╭─ DATA FOR THIS TASK
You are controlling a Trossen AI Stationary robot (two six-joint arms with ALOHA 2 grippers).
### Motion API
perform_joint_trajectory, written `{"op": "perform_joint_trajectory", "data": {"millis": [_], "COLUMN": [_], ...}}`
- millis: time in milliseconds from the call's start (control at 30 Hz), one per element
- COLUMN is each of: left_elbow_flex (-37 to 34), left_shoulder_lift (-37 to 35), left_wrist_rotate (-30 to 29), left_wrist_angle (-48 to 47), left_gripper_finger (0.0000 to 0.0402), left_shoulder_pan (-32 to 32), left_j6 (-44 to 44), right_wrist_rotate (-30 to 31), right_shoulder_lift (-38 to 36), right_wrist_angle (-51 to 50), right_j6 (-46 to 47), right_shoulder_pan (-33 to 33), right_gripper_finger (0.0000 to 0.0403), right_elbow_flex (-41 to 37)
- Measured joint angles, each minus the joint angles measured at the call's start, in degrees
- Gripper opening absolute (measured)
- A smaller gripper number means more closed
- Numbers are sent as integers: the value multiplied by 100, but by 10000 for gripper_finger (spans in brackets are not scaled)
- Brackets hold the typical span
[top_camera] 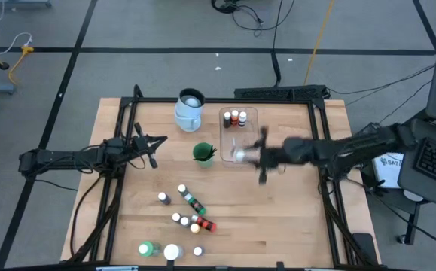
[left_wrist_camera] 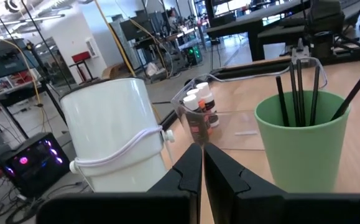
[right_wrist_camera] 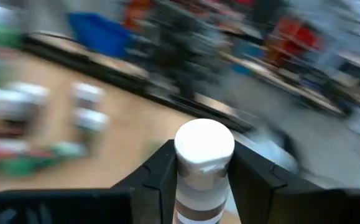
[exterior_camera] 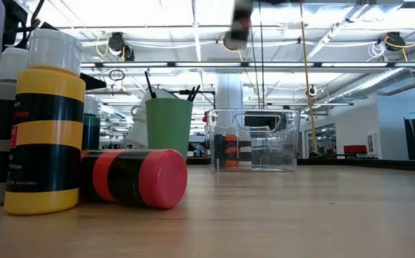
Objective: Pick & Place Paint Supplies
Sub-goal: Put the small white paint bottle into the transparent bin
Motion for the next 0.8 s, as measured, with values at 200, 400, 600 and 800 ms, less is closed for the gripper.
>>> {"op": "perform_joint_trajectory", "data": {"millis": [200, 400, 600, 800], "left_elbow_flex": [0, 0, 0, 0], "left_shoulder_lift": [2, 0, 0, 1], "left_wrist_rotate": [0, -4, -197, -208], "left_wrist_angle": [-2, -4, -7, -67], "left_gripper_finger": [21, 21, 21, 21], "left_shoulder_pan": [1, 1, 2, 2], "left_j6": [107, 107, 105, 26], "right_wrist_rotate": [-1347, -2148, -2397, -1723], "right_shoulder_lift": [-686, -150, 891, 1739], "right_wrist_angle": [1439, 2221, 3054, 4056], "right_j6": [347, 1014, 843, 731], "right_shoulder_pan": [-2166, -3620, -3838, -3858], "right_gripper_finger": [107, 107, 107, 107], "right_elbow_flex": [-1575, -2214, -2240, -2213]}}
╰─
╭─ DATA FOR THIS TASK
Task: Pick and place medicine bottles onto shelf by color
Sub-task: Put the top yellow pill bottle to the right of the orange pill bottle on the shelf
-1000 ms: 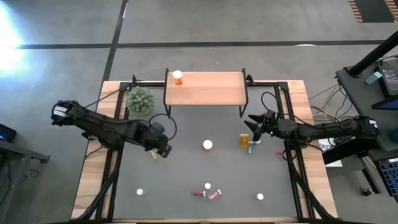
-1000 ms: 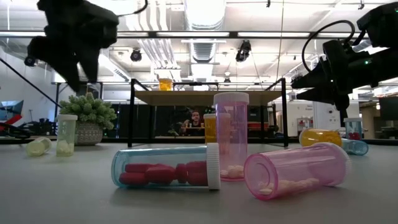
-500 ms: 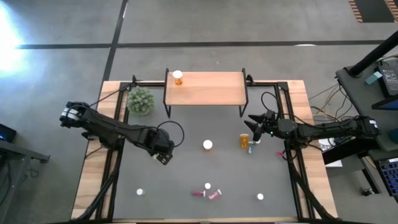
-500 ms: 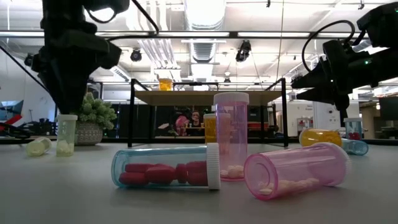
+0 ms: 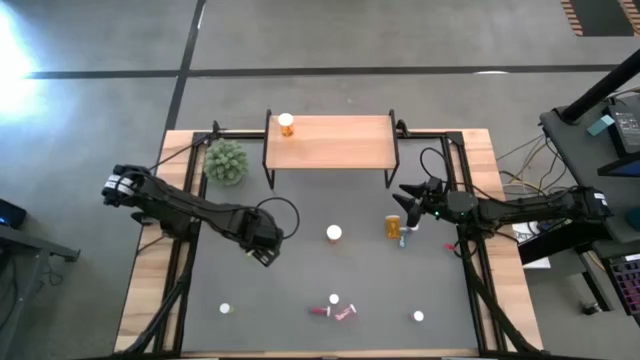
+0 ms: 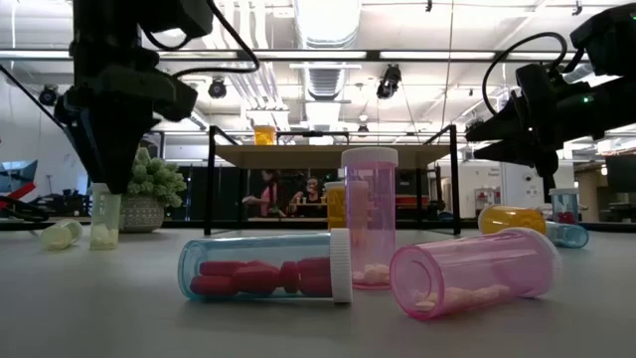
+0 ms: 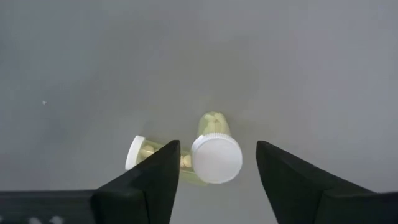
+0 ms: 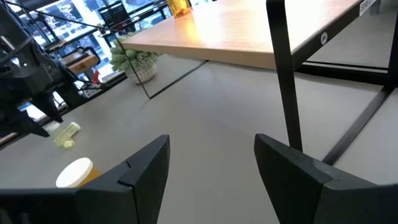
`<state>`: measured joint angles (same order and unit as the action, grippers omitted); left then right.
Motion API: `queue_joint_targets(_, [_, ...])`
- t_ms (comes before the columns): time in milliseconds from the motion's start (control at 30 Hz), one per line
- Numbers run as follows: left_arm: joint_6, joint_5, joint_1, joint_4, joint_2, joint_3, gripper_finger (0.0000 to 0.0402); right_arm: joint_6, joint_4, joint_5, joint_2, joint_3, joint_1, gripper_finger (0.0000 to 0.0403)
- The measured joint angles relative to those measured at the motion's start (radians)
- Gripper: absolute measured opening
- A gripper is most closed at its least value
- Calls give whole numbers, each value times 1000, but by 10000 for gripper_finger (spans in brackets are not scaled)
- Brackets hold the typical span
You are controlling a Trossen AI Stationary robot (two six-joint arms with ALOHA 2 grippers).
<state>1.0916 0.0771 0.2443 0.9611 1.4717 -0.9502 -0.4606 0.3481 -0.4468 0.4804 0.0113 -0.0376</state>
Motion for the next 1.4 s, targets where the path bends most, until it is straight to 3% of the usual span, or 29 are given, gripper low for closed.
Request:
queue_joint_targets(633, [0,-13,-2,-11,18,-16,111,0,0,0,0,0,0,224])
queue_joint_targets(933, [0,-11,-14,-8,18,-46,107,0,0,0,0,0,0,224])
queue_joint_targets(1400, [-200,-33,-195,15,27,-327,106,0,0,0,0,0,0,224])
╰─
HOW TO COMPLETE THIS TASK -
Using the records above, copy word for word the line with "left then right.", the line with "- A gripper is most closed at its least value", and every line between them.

EXPECTED ANSWER -
`<state>`: measured joint angles (same order and unit as the action, grippers omitted); left then right.
Motion API: `queue_joint_targets(_, [_, ...])`
- t_ms (comes before the columns): time in milliseconds from the motion's start (control at 30 Hz), one per line
- Numbers run as follows: left_arm: joint_6, joint_5, joint_1, joint_4, joint_2, joint_3, gripper_finger (0.0000 to 0.0402); right_arm: joint_6, joint_4, joint_5, joint_2, joint_3, joint_1, gripper_finger (0.0000 to 0.0403)
- The measured joint angles relative to those measured at the motion's start (radians)
- Gripper: absolute measured opening
- A gripper is most closed at its least value

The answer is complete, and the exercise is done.